WHAT THE TASK ASKS →
Below are some records; output exactly the lines from the line with "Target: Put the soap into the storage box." to the line with "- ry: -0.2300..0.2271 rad", both ends kept, and nothing more.

SOURCE MATERIAL →
┌────────
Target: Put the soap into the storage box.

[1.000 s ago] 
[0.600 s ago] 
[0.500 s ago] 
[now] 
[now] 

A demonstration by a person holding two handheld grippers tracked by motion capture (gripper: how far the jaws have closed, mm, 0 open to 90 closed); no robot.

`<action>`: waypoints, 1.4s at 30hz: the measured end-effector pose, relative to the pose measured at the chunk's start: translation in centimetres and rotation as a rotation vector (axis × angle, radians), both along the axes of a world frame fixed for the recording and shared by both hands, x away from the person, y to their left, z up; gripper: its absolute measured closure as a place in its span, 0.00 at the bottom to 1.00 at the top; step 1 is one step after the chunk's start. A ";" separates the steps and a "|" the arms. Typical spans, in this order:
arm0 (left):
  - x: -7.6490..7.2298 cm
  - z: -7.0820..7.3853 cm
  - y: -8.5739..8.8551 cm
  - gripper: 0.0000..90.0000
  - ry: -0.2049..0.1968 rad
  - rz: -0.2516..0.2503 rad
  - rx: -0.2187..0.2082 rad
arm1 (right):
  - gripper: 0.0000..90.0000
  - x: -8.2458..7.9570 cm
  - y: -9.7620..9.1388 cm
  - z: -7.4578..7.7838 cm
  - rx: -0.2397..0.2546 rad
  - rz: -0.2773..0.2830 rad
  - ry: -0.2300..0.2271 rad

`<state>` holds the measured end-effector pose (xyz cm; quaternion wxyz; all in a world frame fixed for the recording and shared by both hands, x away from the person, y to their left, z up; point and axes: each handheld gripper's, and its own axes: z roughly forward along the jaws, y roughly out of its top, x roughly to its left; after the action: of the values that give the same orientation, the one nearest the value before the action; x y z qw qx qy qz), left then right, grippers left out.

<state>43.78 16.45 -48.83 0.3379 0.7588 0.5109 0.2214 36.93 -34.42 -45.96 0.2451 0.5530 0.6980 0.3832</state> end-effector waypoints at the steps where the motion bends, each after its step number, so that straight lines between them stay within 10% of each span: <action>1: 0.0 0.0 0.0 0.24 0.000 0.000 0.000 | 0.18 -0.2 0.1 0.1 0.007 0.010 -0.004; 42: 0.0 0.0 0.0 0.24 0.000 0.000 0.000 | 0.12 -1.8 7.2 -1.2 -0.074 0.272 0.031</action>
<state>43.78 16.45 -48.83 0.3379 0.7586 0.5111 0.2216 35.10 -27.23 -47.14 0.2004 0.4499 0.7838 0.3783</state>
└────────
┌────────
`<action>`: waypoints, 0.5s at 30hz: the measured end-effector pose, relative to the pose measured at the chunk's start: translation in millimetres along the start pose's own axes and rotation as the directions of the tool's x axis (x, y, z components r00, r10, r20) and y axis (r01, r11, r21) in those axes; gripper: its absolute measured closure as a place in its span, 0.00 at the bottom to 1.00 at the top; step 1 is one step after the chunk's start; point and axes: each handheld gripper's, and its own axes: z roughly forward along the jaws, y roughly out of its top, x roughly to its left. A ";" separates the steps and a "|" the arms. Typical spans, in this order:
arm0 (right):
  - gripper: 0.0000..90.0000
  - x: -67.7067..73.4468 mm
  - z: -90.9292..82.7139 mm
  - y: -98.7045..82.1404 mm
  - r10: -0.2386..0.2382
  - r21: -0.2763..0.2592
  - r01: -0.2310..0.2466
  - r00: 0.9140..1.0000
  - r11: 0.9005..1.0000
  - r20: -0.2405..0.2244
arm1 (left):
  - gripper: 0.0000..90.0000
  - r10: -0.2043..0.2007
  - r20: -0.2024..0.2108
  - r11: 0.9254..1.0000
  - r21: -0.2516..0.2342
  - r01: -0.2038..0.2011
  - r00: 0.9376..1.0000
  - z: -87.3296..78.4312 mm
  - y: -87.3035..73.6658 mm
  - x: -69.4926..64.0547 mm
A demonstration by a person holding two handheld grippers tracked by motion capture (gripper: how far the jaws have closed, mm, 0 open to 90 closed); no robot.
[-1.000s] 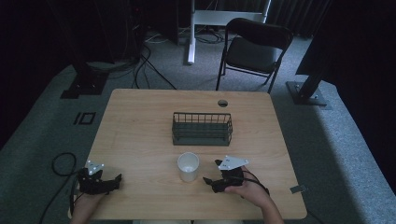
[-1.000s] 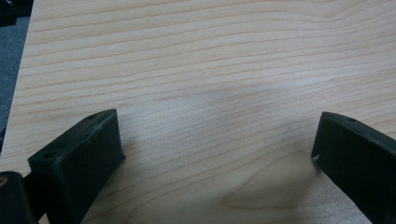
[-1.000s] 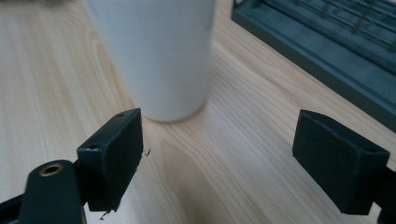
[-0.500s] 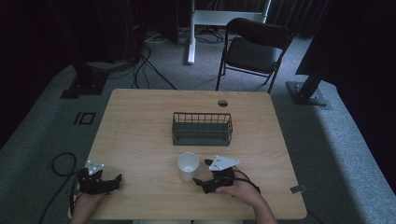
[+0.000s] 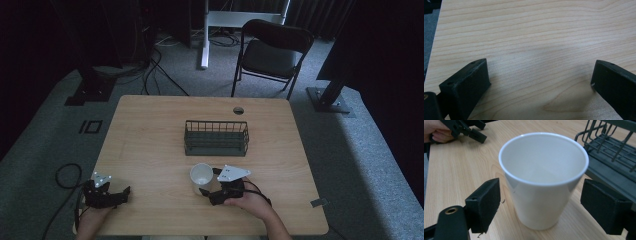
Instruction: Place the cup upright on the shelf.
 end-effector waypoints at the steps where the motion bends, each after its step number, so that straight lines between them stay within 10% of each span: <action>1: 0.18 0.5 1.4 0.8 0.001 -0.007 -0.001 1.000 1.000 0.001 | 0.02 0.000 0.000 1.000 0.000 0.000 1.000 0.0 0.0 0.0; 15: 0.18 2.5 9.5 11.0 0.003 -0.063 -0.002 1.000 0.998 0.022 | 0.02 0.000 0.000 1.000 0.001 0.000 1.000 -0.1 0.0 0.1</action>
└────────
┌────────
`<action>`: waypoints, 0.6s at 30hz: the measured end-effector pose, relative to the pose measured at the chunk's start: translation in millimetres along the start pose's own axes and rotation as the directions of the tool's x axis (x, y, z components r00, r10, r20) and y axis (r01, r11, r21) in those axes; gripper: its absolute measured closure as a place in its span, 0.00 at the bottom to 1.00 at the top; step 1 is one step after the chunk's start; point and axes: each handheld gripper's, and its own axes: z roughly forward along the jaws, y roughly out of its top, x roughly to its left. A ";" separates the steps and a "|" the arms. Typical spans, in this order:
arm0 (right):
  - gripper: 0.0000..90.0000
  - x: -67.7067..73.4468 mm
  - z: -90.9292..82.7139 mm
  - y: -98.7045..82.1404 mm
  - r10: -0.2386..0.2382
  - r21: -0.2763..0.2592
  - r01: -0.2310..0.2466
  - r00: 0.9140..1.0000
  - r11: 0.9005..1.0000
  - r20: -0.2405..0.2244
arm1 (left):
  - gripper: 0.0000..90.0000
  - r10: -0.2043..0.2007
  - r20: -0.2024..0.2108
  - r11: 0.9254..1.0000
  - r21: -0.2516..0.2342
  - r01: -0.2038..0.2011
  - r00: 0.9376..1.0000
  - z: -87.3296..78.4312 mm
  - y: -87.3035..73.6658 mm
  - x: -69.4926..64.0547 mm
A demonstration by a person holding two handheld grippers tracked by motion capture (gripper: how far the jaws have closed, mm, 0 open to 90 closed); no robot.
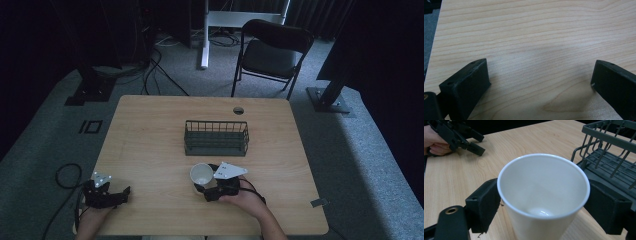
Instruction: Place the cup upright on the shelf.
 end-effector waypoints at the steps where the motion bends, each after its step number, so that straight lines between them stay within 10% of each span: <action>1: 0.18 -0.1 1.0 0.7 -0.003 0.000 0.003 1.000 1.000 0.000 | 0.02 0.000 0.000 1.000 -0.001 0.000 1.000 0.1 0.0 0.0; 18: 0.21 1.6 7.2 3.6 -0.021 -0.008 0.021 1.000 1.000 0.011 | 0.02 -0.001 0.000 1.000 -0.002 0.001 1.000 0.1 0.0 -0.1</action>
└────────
COMPLETED EXERCISE →
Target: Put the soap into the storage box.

[1.000 s ago] 
[0.600 s ago] 
[0.500 s ago] 
[now] 
[now] 

A demonstration by a person holding two handheld grippers tracked by motion capture (gripper: how far the jaws have closed, mm, 0 open to 90 closed); no robot.

`<action>`: waypoints, 1.4s at 30hz: the measured end-effector pose, relative to the pose measured at the chunk's start: translation in centimetres and rotation as a rotation vector (axis × angle, radians), both along the axes of a world frame fixed for the recording and shared by both hands, x away from the person, y to their left, z up; gripper: its absolute measured closure as a place in its span, 0.00 at the bottom to 1.00 at the top; step 1 is one step after the chunk's start. A ";" separates the steps and a "|" the arms. Typical spans, in this order:
arm0 (left):
  - x: -7.6490..7.2298 cm
  - z: -7.0820..7.3853 cm
  - y: -8.5739..8.8551 cm
  - gripper: 0.0000..90.0000
  - ry: -0.2049..0.1968 rad
  - rz: -0.2516..0.2503 rad
  - rx: -0.2187..0.2082 rad
arm1 (right):
  - gripper: 0.0000..90.0000
  - x: -8.2458..7.9570 cm
  - y: -9.7620..9.1388 cm
  - z: -7.4578..7.7838 cm
  - rx: -0.2397..0.2546 rad
  - rz: -0.2773..0.2830 rad
  - ry: -0.2300..0.2271 rad

This finishes the answer.